Determine the path distance between node 1 and every other vertex in the egg-laying circuit by completing the following steps:

  1. Label node 1 with a distance of 0.

  2. Label every node directly connected by an edge from node 1 with a distance 1.

  3. Label every unlabelled node directly connected by an edge from a distance-1 node with a distance of 2.

  4. Continue until the whole graph is labelled.

Graph for Question 5

1.5. Connectedness#

An undirected graph is connected if there is a path between every node and every other node. Otherwise, we say that the graph is disconnected.

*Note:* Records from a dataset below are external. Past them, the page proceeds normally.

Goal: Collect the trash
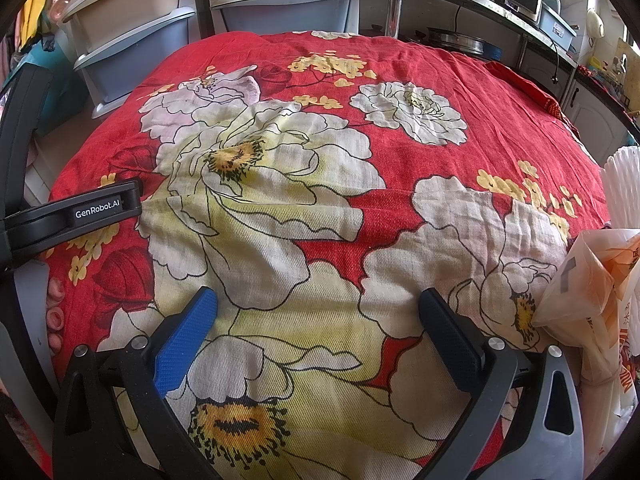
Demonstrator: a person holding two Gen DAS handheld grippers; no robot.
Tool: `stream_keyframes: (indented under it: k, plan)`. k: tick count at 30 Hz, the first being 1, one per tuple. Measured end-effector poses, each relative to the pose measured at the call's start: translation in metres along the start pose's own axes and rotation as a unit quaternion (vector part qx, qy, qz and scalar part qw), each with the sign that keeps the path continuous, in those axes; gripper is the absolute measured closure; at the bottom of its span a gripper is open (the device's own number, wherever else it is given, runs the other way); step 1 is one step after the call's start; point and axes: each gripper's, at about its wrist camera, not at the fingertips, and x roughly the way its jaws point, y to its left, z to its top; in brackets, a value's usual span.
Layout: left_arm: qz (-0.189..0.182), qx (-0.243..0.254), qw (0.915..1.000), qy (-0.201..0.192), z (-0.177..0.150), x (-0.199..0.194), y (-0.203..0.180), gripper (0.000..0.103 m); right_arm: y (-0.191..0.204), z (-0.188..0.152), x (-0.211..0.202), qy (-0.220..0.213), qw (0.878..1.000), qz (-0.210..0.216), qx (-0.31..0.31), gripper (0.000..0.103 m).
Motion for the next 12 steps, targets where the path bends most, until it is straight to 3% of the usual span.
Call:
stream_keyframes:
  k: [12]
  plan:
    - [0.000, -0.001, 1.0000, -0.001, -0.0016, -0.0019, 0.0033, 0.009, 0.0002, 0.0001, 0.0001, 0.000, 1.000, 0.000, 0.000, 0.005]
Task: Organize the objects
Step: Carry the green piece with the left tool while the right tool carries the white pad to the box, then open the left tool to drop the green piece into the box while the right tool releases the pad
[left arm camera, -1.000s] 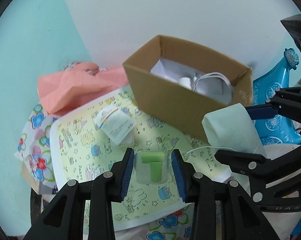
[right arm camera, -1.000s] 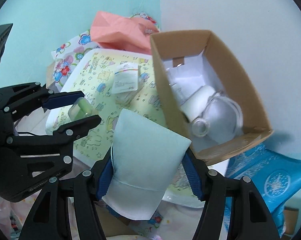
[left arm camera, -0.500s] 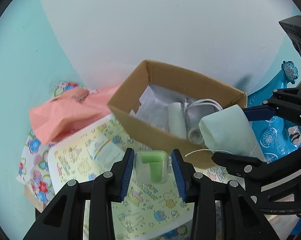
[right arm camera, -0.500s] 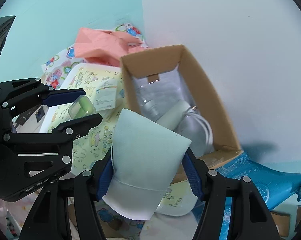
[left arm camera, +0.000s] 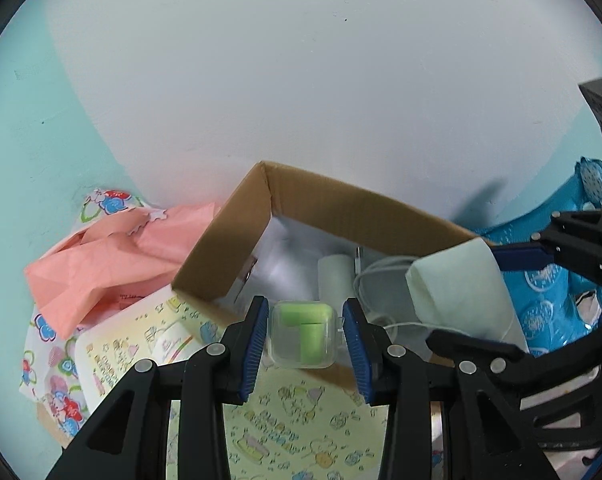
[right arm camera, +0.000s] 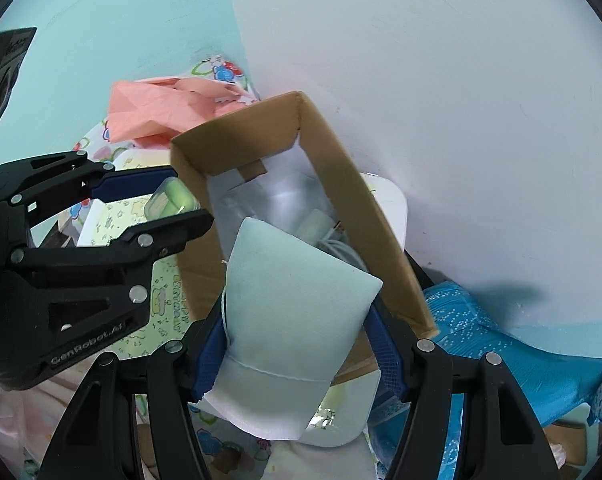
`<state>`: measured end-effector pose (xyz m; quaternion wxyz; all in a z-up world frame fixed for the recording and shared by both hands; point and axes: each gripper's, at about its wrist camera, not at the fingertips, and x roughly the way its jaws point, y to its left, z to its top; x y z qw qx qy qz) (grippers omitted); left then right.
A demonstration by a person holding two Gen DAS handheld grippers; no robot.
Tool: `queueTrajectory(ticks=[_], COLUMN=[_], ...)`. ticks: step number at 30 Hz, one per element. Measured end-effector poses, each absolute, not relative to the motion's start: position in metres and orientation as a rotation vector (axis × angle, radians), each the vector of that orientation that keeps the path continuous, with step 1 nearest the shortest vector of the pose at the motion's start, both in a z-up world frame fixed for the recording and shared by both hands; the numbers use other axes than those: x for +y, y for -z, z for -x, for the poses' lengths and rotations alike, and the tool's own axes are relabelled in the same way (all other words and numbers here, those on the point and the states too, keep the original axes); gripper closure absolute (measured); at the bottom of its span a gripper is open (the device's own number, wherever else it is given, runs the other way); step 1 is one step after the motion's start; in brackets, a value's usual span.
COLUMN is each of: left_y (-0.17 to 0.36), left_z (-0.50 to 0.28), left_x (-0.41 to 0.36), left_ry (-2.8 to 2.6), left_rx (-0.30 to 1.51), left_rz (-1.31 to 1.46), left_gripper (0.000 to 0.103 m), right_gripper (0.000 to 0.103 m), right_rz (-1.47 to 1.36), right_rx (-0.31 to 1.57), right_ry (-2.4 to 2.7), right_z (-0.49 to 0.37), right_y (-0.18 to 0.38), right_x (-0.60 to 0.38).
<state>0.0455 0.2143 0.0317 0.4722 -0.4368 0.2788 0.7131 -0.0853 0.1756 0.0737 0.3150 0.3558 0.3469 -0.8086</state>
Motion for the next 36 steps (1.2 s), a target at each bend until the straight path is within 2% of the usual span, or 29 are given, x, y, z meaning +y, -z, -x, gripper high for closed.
queueTrajectory(ticks=[6,17,18,21,23,25,31,36], left_y=[-0.023,0.0,0.002,0.003,0.002,0.001,-0.005,-0.003], left_z=[-0.036,-0.028,-0.029,-0.029,-0.028,-0.024,-0.022,-0.026], left_x=[0.229,0.24,0.24,0.239,0.237,0.234,0.227,0.225], left_ry=[-1.733,-1.714,-1.714,-1.71,-1.73,-1.758,-1.807,-1.828], left_rx=[0.641,0.706,0.714,0.716,0.717,0.722,0.74,0.786], left_rz=[1.092,1.107,1.104,1.096,1.087,1.09,1.074,1.082], left_gripper=[0.064,0.063,0.058,0.032,0.024,0.01,0.001,0.0], right_gripper=[0.036,0.036,0.036,0.036,0.036,0.036,0.036,0.035], right_rz=[-0.945,-0.97,-0.971,-0.969,-0.973,-0.977,-0.976,-0.976], right_rx=[0.91,0.887,0.888,0.898,0.893,0.89,0.888,0.869], right_ry=[2.146,2.153,2.153,2.149,2.151,2.152,2.154,2.157], right_z=[0.099,0.117,0.118,0.117,0.117,0.117,0.118,0.118], right_y=[-0.079,-0.081,-0.08,-0.08,-0.081,-0.08,-0.08,-0.081], right_x=[0.178,0.176,0.176,0.174,0.175,0.174,0.174,0.172])
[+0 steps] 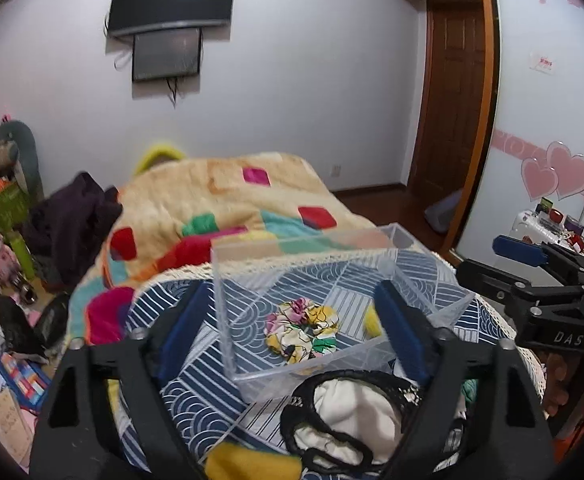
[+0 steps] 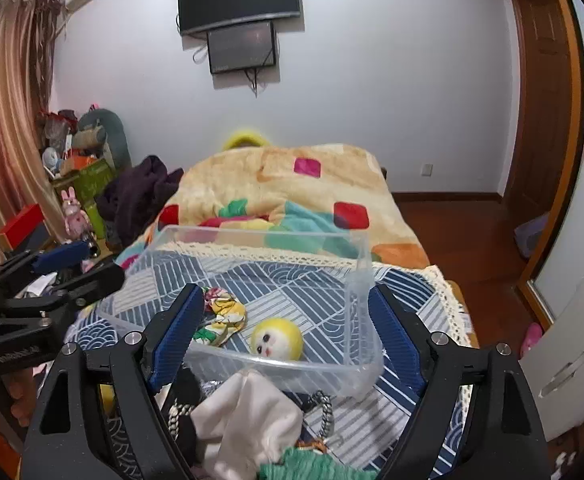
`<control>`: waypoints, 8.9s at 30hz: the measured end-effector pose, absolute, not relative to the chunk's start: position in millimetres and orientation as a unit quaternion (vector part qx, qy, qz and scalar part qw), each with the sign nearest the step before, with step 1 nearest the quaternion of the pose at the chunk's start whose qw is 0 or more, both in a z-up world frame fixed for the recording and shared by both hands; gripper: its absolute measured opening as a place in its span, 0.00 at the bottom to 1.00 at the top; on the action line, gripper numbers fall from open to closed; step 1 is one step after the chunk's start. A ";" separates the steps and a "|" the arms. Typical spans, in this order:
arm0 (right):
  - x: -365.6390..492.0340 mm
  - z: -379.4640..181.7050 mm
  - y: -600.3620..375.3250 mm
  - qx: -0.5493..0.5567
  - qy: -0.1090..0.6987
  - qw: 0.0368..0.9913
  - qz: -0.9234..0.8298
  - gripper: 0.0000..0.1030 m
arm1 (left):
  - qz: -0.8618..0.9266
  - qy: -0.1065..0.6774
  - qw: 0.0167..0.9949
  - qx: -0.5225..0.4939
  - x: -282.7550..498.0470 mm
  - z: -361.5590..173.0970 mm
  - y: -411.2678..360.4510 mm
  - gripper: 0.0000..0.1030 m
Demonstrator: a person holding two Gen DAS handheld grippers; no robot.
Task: Organize soft objects
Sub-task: 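Grasp the yellow sponge with the left gripper, then carry the sponge into the box with the left gripper while the right carries the green glove in, then grasp the black strap with the left gripper while the right grasps the white cloth bag, then lift the strap and white bag over the box and release both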
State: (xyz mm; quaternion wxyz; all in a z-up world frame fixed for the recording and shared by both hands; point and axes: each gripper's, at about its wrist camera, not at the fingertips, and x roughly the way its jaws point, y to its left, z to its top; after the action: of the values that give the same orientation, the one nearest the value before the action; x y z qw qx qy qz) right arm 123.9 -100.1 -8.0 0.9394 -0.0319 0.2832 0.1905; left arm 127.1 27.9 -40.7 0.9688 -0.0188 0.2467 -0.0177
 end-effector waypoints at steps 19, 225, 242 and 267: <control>80.0 -64.4 -120.6 -0.060 0.335 0.926 0.165 0.93 | 0.001 0.319 0.947 -0.046 76.1 -116.4 42.0 0.97; 131.6 -24.2 -76.2 -0.030 0.251 0.947 0.198 0.15 | 0.011 0.269 0.959 -0.085 176.9 -77.0 49.6 0.14; 161.5 -58.4 -54.2 -0.088 0.327 0.922 0.187 0.17 | -0.005 0.325 0.945 -0.045 202.2 -100.6 38.8 0.25; 115.1 -28.9 -100.6 -0.074 0.279 0.941 0.176 0.67 | -0.062 0.293 0.953 -0.052 135.7 -77.4 16.6 0.83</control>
State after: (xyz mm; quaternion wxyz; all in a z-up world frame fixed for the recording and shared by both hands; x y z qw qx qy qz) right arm 115.1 -100.6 -28.9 0.9409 -0.0742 0.2793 0.1764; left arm 135.7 16.6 -77.4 0.9526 -0.0520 0.2932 -0.0624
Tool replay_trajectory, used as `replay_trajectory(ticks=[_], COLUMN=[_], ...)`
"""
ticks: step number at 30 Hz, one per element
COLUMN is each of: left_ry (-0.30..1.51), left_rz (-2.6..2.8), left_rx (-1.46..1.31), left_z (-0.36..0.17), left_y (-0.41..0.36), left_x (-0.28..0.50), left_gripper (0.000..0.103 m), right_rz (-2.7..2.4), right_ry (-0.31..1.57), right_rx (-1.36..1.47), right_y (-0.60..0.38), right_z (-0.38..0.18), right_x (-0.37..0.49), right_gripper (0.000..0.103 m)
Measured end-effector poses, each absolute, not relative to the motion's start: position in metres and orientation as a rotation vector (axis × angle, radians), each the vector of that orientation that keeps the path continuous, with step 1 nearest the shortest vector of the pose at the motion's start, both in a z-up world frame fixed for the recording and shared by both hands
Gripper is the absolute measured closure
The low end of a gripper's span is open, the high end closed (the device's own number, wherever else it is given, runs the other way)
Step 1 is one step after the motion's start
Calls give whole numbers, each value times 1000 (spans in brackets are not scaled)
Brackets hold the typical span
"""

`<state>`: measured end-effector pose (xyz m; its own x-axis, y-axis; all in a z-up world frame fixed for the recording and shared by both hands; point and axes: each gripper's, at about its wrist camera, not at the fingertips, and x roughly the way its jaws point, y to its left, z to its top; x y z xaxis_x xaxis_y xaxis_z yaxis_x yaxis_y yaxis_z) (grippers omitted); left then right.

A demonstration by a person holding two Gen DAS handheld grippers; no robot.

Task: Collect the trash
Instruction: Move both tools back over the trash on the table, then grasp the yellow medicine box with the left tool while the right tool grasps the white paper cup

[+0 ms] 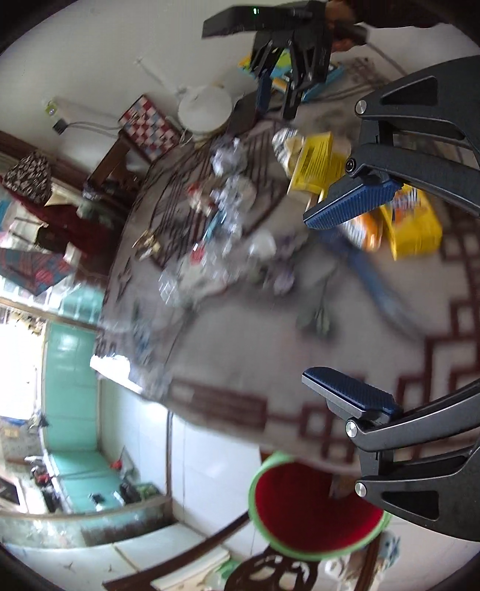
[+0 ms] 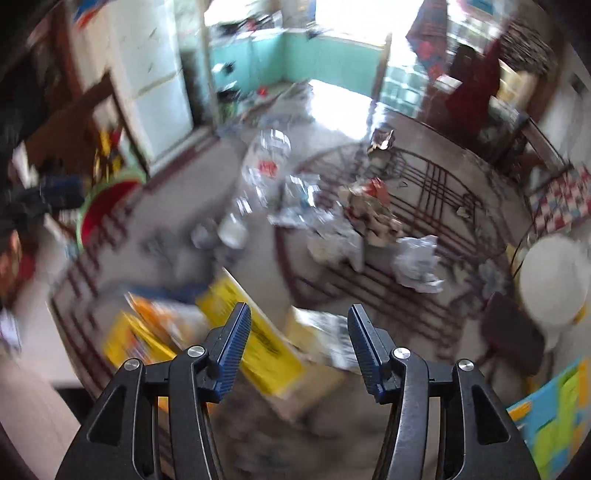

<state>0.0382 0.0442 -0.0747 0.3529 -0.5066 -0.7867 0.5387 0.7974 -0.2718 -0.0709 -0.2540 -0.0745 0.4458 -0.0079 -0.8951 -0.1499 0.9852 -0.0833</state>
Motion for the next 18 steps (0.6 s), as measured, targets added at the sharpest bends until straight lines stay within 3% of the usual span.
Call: replay_trajectory(ticks=[7,16,18], left_ry=[1103,1280,1316], left_rz=[-719,-811,-804], left_rx=[79,75,19], left_z=[-94,-117,-122], left_y=[-11,-63,-74], left_x=[-1,-19,-13], left_gripper=[25,25,25], right_rz=[286,491,499], right_ry=[1262,1304,1289], right_rx=[-410,-668,-639], right_y=[-293,-269,-270], right_z=[-117,-158,-162], right_x=[-64,-44,-41], right_gripper=[50,50,57])
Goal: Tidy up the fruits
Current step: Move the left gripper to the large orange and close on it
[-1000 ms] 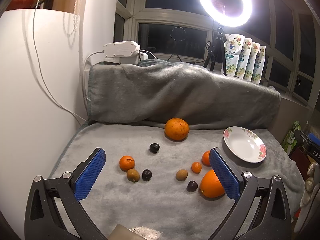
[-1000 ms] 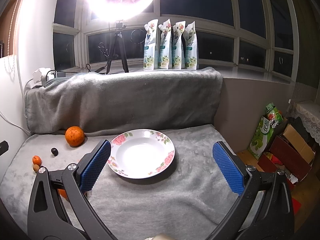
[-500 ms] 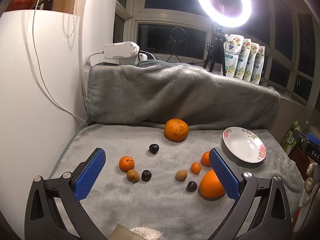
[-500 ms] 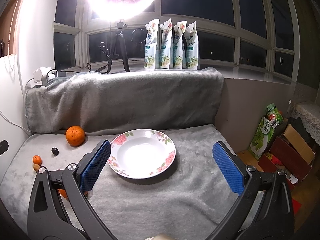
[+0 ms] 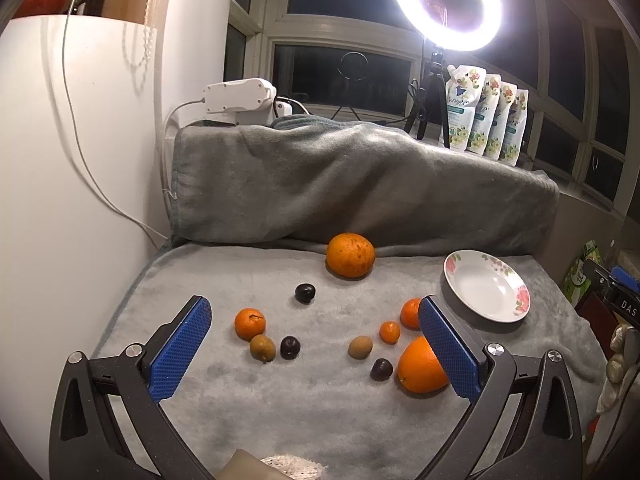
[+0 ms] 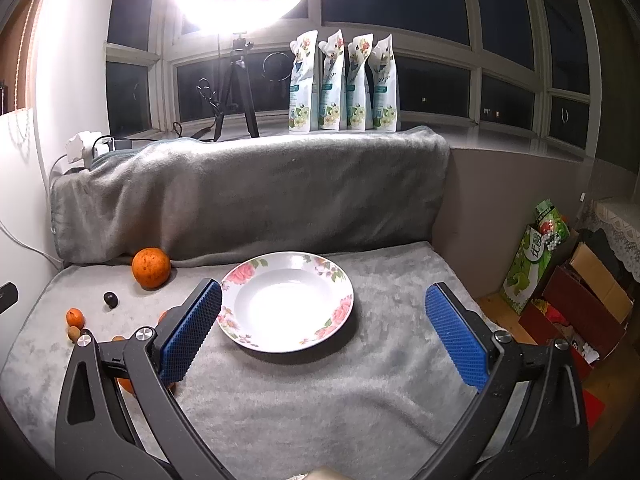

If a graph is not connected, then we can split it into connected components by declaring that two vertices are in the same component if and only if there is a path between them.

In the example below, the left hand graph is connected. The graph on the right is disconnected with two components \([1, 2, 3]\) and \([4, 5, 6]\).

Exercise 1.6

Use breadth first search to determine all connected components of the undirected graph given by the edge list \([1, 7], [2, 3], [6, 9], [5, 7], [8, 4], [10, 2], [5, 6], [5, 1]\).

  1. Draw the graph.

  2. Choose any node as the starting point of BFS. All nodes visited by the BFS belong to a single component.

  3. Choose any unvisited node as the starting point of a new BFS.

  4. Continue until all nodes have been allocated to a component.

1.6. References#

[1] Sporns, Olaf. Graph theory methods for the analysis of neural connectivity patterns. In Neuroscience Databases. Springer, Boston, MA, 2003. pp 171-185.

[2] Fornito, A., Zalesky, A., and Bullmore, E. Fundamentals of Brain Network Analysis. Academic Press, 2016.